• TASK TO CARRY OUT: From the listing below, retype exactly the line holding "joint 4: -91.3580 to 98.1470", the line holding "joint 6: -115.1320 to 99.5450", and the lines between them; skip everything else.

==*==

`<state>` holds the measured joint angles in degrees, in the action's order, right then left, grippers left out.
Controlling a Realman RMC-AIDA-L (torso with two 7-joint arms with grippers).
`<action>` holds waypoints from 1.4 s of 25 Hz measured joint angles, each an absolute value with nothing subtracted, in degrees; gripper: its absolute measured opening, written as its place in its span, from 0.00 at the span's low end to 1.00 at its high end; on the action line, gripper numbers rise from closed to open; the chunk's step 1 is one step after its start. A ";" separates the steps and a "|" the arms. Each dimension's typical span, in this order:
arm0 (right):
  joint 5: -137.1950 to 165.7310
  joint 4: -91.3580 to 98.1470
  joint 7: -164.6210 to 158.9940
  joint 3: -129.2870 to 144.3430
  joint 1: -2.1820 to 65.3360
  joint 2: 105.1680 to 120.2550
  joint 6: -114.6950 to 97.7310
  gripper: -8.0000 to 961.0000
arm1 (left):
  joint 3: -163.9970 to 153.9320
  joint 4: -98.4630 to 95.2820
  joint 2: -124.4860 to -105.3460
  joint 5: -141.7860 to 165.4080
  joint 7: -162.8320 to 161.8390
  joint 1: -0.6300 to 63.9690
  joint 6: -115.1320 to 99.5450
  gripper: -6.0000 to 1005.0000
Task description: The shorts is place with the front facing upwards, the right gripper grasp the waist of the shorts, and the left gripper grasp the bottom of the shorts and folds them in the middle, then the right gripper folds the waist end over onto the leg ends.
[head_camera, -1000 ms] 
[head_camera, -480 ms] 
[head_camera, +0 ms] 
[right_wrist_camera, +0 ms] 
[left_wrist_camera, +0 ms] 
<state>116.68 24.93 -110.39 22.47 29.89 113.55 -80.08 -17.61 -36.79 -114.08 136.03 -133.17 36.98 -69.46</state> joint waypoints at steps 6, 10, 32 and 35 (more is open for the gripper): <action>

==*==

• RESPONSE BELOW:
  joint 4: -91.3580 to 98.1470
  joint 7: -164.6210 to 158.9940
  joint 3: -129.2870 to 144.3430
  joint 1: -2.1820 to 65.3360
  joint 2: 105.1680 to 120.2550
  joint 6: -114.6950 to 97.7310
  gripper: -8.0000 to 961.0000
arm1 (left):
  joint 3: -163.9970 to 153.9320
  joint 4: -98.4630 to 95.2820
  joint 2: -124.4860 to -105.3460
  joint 5: -141.7860 to 165.4080
  joint 7: -162.8320 to 161.8390
  joint 1: -0.6300 to 63.9690
  joint 6: -115.1320 to 99.5450

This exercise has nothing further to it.